Pictures stay out of the output. Return exactly the lines below from the one with "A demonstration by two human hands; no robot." down to the one with "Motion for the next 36", both included, and nothing more.

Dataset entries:
== Segment start ==
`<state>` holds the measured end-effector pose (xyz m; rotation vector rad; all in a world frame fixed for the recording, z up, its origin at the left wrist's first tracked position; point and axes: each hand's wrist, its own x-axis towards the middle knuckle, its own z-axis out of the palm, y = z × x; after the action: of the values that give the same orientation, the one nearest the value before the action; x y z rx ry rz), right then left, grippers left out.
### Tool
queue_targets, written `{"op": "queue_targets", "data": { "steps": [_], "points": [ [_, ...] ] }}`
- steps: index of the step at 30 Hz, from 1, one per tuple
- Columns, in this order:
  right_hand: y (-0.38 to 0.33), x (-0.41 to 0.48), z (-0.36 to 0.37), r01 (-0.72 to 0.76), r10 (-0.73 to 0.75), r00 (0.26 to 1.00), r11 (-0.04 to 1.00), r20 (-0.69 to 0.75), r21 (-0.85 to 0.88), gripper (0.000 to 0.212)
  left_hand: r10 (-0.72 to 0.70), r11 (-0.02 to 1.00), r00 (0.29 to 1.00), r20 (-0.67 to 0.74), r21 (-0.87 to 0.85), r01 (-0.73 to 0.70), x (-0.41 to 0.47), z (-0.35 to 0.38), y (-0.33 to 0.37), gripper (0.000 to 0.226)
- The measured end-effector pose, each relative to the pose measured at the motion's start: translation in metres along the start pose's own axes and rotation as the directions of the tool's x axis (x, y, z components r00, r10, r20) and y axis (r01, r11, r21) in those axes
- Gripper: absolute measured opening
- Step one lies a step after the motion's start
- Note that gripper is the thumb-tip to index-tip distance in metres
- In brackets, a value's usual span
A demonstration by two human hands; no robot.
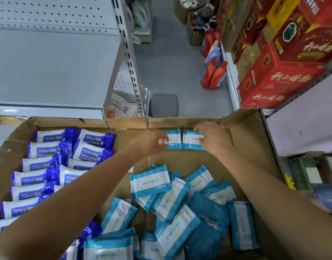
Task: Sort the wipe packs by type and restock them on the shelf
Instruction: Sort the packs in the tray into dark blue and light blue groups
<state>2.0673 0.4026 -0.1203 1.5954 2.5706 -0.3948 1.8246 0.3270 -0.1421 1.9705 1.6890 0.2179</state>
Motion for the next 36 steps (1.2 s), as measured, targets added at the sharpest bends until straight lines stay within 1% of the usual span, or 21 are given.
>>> {"op": "queue_targets", "data": {
  "steps": [1,2,3,4,6,8,11,13,17,19,21,23,25,26,27,28,29,30,32,34,36],
  "points": [
    [-0.006,-0.009,0.001,0.071,-0.082,0.990,0.993,0.117,0.099,0.036,-0.048,0.999,0.977,0.208,0.006,0.047,-0.009,0.001,0.002,0.023],
    [-0.012,-0.019,0.004,0.141,-0.181,0.948,0.976,0.261,0.167,0.034,-0.093,0.995,0.922,0.377,0.070,0.072,-0.019,0.004,0.002,0.032],
    [-0.017,-0.031,0.009,0.210,-0.263,0.887,0.962,0.380,0.177,0.035,-0.130,0.987,0.867,0.482,0.142,0.069,-0.028,0.008,0.002,0.045],
    [-0.020,-0.041,0.016,0.269,-0.309,0.839,0.951,0.448,0.152,0.037,-0.140,0.980,0.842,0.521,0.194,0.043,-0.036,0.013,0.000,0.056],
    [-0.019,-0.054,0.030,0.312,-0.320,0.824,0.945,0.467,0.098,0.046,-0.107,0.980,0.846,0.522,0.197,0.002,-0.047,0.023,-0.004,0.068],
    [-0.014,-0.061,0.038,0.268,-0.281,0.841,0.959,0.463,0.094,0.048,-0.077,0.990,0.845,0.529,0.144,0.000,-0.050,0.026,-0.008,0.076],
    [-0.001,-0.057,0.033,0.201,-0.229,0.821,0.973,0.523,0.111,0.037,-0.050,0.993,0.856,0.515,0.118,-0.013,-0.042,0.017,-0.012,0.073],
    [0.011,-0.045,0.023,0.146,-0.195,0.836,0.980,0.514,0.134,0.032,-0.066,0.990,0.876,0.478,0.143,-0.004,-0.030,0.006,-0.011,0.071],
    [0.021,-0.014,0.001,0.049,-0.099,0.911,0.990,0.401,0.135,0.027,-0.116,0.993,0.950,0.291,0.017,0.116,0.006,-0.016,-0.004,0.063],
    [0.021,-0.002,0.003,-0.028,-0.008,0.949,0.993,0.314,0.111,0.028,-0.100,0.993,0.981,0.165,0.077,0.088,0.022,-0.013,0.001,0.063],
    [0.020,0.004,0.010,-0.102,0.082,0.974,0.991,0.210,0.082,0.034,-0.103,0.989,0.989,0.106,0.119,0.090,0.032,-0.002,0.007,0.067],
    [0.015,0.002,0.014,-0.122,0.123,0.987,0.992,0.107,-0.020,0.039,-0.127,0.970,0.991,0.045,0.214,0.114,0.032,0.007,0.012,0.072],
    [0.005,-0.007,0.014,-0.067,0.067,0.998,0.997,-0.012,-0.049,0.040,-0.087,0.960,0.989,-0.122,0.256,0.116,0.021,0.013,0.011,0.065],
    [-0.003,-0.013,0.013,-0.006,0.006,1.000,1.000,-0.021,0.005,0.038,-0.058,0.971,0.972,-0.229,0.211,0.108,0.012,0.013,0.009,0.051],
    [-0.013,-0.021,0.011,0.064,-0.067,0.998,0.992,0.020,0.110,0.034,-0.051,0.986,0.951,-0.305,0.136,0.097,0.000,0.012,0.008,0.035],
    [-0.025,-0.031,0.011,0.123,-0.150,0.983,0.965,0.105,0.230,0.030,-0.079,0.992,0.944,-0.320,0.069,0.106,-0.013,0.011,0.008,0.026],
    [-0.038,-0.040,0.012,0.179,-0.249,0.948,0.933,0.201,0.311,0.028,-0.133,0.987,0.953,-0.271,0.050,0.152,-0.026,0.009,0.007,0.029],
    [-0.049,-0.048,0.015,0.242,-0.341,0.893,0.914,0.293,0.327,0.027,-0.197,0.971,0.967,-0.162,0.105,0.215,-0.038,0.010,0.006,0.036],
    [-0.065,-0.058,0.027,0.350,-0.441,0.799,0.894,0.410,0.279,0.033,-0.298,0.911,0.953,0.054,0.314,0.267,-0.058,0.015,0.000,0.049],
    [-0.070,-0.063,0.039,0.366,-0.442,0.783,0.896,0.438,0.250,0.038,-0.361,0.863,0.918,0.168,0.434,0.259,-0.074,0.022,-0.003,0.058],
    [-0.071,-0.063,0.044,0.365,-0.428,0.795,0.903,0.429,0.225,0.040,-0.394,0.867,0.894,0.213,0.408,0.285,-0.085,0.030,0.000,0.059]
  ]
}}
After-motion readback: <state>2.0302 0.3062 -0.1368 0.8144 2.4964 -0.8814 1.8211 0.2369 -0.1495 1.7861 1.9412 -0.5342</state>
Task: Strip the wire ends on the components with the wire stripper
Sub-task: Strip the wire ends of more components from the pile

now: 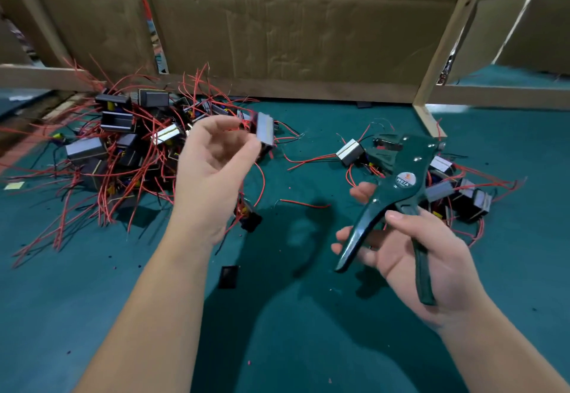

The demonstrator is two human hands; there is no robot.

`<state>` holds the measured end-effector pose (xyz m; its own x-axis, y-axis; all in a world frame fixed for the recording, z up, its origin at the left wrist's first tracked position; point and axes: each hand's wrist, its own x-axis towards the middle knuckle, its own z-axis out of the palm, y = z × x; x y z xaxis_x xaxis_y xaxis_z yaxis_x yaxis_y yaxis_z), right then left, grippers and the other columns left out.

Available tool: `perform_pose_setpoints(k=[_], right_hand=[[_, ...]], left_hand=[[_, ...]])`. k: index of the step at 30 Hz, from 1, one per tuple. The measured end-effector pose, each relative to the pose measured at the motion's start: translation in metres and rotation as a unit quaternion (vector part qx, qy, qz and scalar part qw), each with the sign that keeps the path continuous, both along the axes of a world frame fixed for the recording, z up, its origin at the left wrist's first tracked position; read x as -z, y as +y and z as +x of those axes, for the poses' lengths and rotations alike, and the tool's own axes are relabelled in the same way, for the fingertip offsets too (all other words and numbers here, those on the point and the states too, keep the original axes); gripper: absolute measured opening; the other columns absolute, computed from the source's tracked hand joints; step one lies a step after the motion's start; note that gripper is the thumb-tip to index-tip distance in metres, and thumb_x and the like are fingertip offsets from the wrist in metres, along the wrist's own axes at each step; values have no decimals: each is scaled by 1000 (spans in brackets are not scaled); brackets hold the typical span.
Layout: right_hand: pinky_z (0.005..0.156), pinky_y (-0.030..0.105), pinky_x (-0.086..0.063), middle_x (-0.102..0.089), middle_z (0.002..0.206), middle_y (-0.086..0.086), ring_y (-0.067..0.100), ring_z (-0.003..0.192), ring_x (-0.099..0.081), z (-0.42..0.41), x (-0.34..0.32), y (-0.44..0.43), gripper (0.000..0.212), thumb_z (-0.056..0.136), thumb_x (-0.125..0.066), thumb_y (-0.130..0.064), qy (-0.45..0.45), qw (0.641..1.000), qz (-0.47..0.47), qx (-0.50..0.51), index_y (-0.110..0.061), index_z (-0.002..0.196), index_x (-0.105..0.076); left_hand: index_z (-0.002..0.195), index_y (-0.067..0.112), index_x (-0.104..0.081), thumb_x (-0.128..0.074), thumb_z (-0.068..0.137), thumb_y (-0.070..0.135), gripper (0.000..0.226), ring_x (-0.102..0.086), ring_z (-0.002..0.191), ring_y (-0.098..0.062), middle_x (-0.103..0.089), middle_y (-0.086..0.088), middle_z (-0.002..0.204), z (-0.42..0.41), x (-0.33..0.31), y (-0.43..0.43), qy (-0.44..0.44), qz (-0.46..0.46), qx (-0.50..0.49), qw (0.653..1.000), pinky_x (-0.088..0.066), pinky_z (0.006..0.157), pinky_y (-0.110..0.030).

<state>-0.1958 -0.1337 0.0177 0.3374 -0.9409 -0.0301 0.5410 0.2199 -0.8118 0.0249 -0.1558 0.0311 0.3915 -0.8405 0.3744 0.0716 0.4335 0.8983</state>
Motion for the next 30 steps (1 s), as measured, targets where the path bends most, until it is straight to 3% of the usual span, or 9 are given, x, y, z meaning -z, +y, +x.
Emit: perform_pose_setpoints(k=[4,8,12,16,18,21,23,26,30], right_hand=[[71,49,-56,-57,126,24,35,74,-66,-6,-4,0,66,54,-83,-18,-103,986,52,-119,-3,116,-65],[74,50,-55,-66,104,21,34,77,-67,-9,-6,0,67,59,-82,-23,-116,980,21,-161,-5,121,-63],[75,50,-55,-67,95,20,34,79,-68,-8,-6,-1,72,57,-84,-23,-102,983,24,-149,-5,124,-62],[77,52,-54,-64,109,20,35,79,-67,-8,-6,-1,74,60,-83,-22,-100,984,16,-149,-3,128,-58],[78,53,-54,-64,110,20,36,81,-67,-5,-5,0,73,64,-81,-21,-93,982,7,-164,-1,129,-56],[79,56,-52,-66,97,22,38,82,-66,2,-1,3,65,67,-79,-18,-90,980,2,-179,1,125,-57],[79,55,-52,-65,99,22,38,83,-66,7,1,4,59,66,-80,-17,-87,981,4,-174,-1,119,-61],[79,52,-53,-62,110,25,37,85,-65,10,1,1,73,58,-83,-17,-88,986,25,-140,0,124,-57],[84,52,-53,-62,112,26,36,85,-65,7,2,-2,79,55,-83,-17,-107,986,46,-119,-4,127,-53]], left_hand=[[89,16,-56,-66,74,0,25,-61,74,-5,-68,9,77,-18,3,7,-86,6,176,981,-48,73,-17],[84,16,-56,-68,71,0,24,-64,80,-11,-66,3,81,-34,10,11,-230,39,227,946,-50,83,-22],[85,16,-52,-72,70,8,26,-64,78,-10,-64,4,83,-34,10,11,-166,69,215,960,-52,80,-24],[92,16,-54,-72,71,17,28,-65,67,-13,-64,5,76,-33,7,12,-92,90,204,970,-57,66,-30],[90,19,-58,-77,69,21,28,-68,64,-16,-67,6,77,-37,5,14,-109,92,196,970,-56,59,-27],[82,20,-63,-82,66,23,25,-66,71,-11,-69,4,77,-44,6,16,-172,68,183,966,-57,65,-29],[81,23,-63,-77,71,21,17,-66,66,-13,-68,5,73,-46,7,16,-182,74,181,964,-56,64,-32],[88,22,-62,-61,77,11,16,-64,58,-13,-65,4,73,-49,6,18,-141,80,177,971,-52,54,-25],[101,29,-59,-47,66,6,43,-63,87,-8,-65,8,102,-49,8,17,-192,89,159,964,-52,72,-25]])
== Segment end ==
Solution for this exercise:
A demonstration by two human hands; no robot.
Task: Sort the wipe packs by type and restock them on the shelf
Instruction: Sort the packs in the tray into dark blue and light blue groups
<state>2.0673 0.4026 -0.1203 1.5954 2.5706 -0.3948 1.8246 0.3270 -0.1421 1.9705 1.6890 0.2179</state>
Motion for the next 36 steps (1.2 s), as measured, targets added at the sharpest bends until straight lines stay within 1% of the usual span, or 21 are given.

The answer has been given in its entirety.